There are many other heavy metals. Lots of toxic chemicals are contributing to environmentally induced autoimmunity. In fact, I did share with you one of my articles from Journal of Autoimmune Disease. That special issue of the journal was put together by myself as the editor-in-chief of that issue only. I highly recommend it for those who are interested. They can download and read this article. My particular article is about the potential link between environmental triggers and autoimmunity, and for each environmental trigger, I’m giving the mechanism of action. So when we learn about mechanism of action, then we can also plan some kind of strategies to prevent autoimmune diseases. Number one are the toxic chemicals.
If I were to give you a statistic based on my own personal experience from working in the lab for more than 40 years, and in clinical immunology level more than 30 years, and handling blood samples of patients exposed to toxic chemicals, I would say, out of the three factors, the most important one that are contributing to autoimmune diseases are toxic chemicals in about 50-60% of the cases, dietary components in about 30-40% of the cases; and infections in only about 10% of the cases.
Dr. Amy Myers: Cyrex has a new array, Array 11, that looks at antibodies to certain toxins. Is that correct?
Dr. Aristo Vojdani: Yes, correct, and those who are interested to read the science behind this array, Array 11, which are measuring IgG and IgA antibodies against 12 most common chemicals including heavy metals and bisphenol A, fire retardants, formaldehyde, and so forth, they can read my recent article, which was published this week in the Journal of Applied Toxicology. The title of this article is “Elevated Levels of Antibodies Against Xenobiotics in a Subgroup of Healthy Subject.” Why was I interested in healthy subjects?
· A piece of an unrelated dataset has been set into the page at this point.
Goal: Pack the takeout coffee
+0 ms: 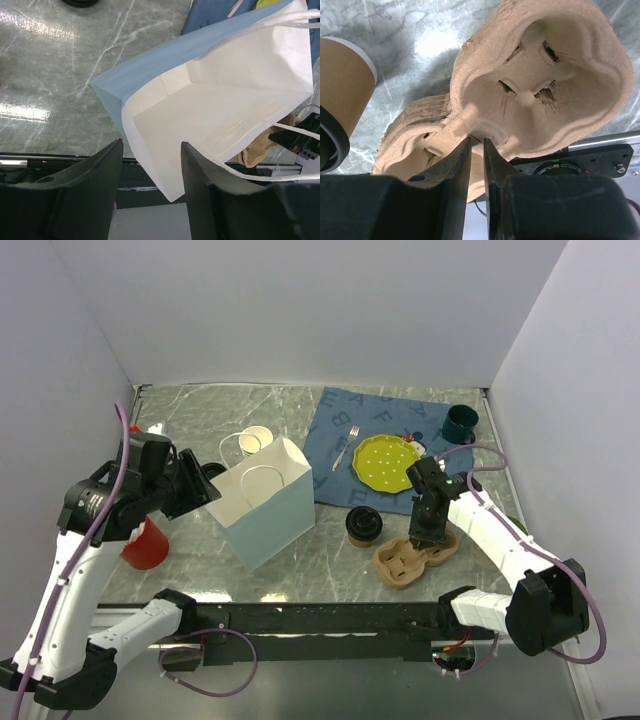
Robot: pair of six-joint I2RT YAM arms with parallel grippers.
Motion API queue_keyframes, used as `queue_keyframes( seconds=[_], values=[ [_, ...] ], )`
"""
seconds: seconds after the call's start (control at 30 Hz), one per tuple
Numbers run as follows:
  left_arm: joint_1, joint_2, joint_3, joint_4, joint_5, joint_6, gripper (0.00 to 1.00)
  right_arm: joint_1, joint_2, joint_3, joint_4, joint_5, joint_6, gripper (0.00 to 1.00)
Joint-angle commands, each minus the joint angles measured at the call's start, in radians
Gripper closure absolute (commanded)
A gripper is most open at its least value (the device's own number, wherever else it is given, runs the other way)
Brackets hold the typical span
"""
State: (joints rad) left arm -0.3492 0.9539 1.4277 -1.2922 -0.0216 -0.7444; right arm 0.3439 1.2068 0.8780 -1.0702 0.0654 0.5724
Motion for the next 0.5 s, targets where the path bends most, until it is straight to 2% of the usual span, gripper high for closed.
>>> queue_keyframes(
  seconds=[0.0,0.1,0.2,0.23,0.27,0.33,0.4,0.47],
  values=[
    [-0.002,0.008,0.043,-0.016,-0.034,0.019,0.43,-0.009,-0.039,0.015,0.019,0.036,0.026,0.77],
    [-0.001,0.009,0.048,-0.015,-0.031,0.025,0.41,-0.009,-0.046,0.053,0.001,0.037,-0.022,0.73],
    [-0.001,0.014,0.048,-0.015,-0.031,0.034,0.40,-0.009,-0.039,0.102,-0.029,0.045,-0.097,0.61],
    [-0.001,0.016,0.048,-0.013,-0.031,0.037,0.40,-0.009,-0.039,0.111,-0.031,0.019,-0.177,0.57],
    [-0.001,0.019,0.051,-0.012,-0.031,0.040,0.39,-0.009,-0.035,0.121,-0.033,0.004,-0.218,0.48],
    [-0.001,0.022,0.054,-0.013,-0.029,0.051,0.39,-0.026,-0.027,0.127,-0.036,-0.051,-0.270,0.42],
    [-0.001,0.032,0.069,-0.015,-0.028,0.060,0.38,-0.033,-0.023,0.137,-0.014,-0.139,-0.322,0.42],
    [-0.001,0.045,0.098,-0.030,-0.029,0.068,0.37,-0.033,-0.021,0.189,-0.028,-0.121,-0.368,0.43]
  ],
)
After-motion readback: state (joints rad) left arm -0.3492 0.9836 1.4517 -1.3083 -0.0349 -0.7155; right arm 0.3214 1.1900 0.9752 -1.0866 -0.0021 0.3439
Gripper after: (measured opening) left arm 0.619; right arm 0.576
Because all of us are exposed to toxic chemicals on daily basis. I wanted to see what is the percentage of population, which chemicals bind to their tissue and results in antibody production against, for example, human serum albumin, which is the most prominent protein in the blood, plus some of these chemicals. And we found about 20-25% of the healthy population make antibodies against their own tissue antigens plus these toxic chemicals. So, if it continues like this, these individuals, in my opinion, will be more prone to autoimmune diseases in the future.
So, it is highly important to test for antibodies against these chemicals, and based on this, to implement some kind of programs to eliminate these chemicals from the environment of those patients, even if they do not yet have autoimmune disease. They may be in the process of developing autoimmune disease—maybe they have autoimmune reactivity. Additionally, testing for Array 5, which is measuring antibodies against 24 different tissue antigens to different organ tissues (can be very useful).